Problem to solve:
Copy every line of the material exactly as it stands.

Data block:
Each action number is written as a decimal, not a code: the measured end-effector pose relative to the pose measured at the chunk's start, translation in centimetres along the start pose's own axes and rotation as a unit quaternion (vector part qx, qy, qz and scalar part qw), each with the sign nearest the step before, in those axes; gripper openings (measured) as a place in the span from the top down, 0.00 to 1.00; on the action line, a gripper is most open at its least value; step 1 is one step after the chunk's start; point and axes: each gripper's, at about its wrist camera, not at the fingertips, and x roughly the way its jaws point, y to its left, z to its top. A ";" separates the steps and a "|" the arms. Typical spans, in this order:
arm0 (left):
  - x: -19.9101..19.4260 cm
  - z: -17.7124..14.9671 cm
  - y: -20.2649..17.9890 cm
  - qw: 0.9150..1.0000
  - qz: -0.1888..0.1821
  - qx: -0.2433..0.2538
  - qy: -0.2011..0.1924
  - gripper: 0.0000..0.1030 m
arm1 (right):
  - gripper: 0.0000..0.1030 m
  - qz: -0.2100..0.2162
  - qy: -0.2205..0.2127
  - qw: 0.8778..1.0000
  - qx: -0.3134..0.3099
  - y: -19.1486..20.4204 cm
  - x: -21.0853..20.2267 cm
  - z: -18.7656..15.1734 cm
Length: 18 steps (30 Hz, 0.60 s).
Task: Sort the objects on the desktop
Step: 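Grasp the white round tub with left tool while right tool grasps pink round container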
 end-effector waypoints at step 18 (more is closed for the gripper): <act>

Answer to the problem:
Each action number is written as a decimal, not a code: the measured end-effector pose relative to the pose measured at the chunk's start, translation in centimetres along the start pose's own axes and rotation as a unit quaternion (vector part qx, qy, qz and scalar part qw), each with the sign nearest the step before, in those axes; gripper openings (measured) as a place in the span from the top down, 0.00 to 1.00; on the action line, a gripper is most open at its least value; step 1 is one step after the chunk's start; point and axes: each gripper's, at about its wrist camera, not at the fingertips, and x roughly the way its jaws point, y to its left, z to its top. A ";" separates the steps and a "|" the arms. Typical spans, in this order:
arm0 (left):
  - x: -19.9101..19.4260 cm
  - z: -17.7124..14.9671 cm
  - y: -20.2649..17.9890 cm
  - qw: 0.9150..1.0000
  - qz: -0.1888..0.1821
  - qx: -0.2433..0.2538
  - qy: -0.2011..0.1924
  - gripper: 0.0000..0.1030 m
arm1 (right):
  - gripper: 0.0000..0.1030 m
  - qz: -0.2100..0.2162
  - qy: -0.2205..0.2127
  - qw: 0.8778..1.0000
  - qx: -0.3134..0.3099
  - y: -19.1486..20.4204 cm
  - x: -21.0853..20.2267 cm
  - z: -18.7656..15.1734 cm
Length: 18 steps (30 Hz, 0.60 s).
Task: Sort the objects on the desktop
Step: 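Grasp the white round tub with left tool while right tool grasps pink round container
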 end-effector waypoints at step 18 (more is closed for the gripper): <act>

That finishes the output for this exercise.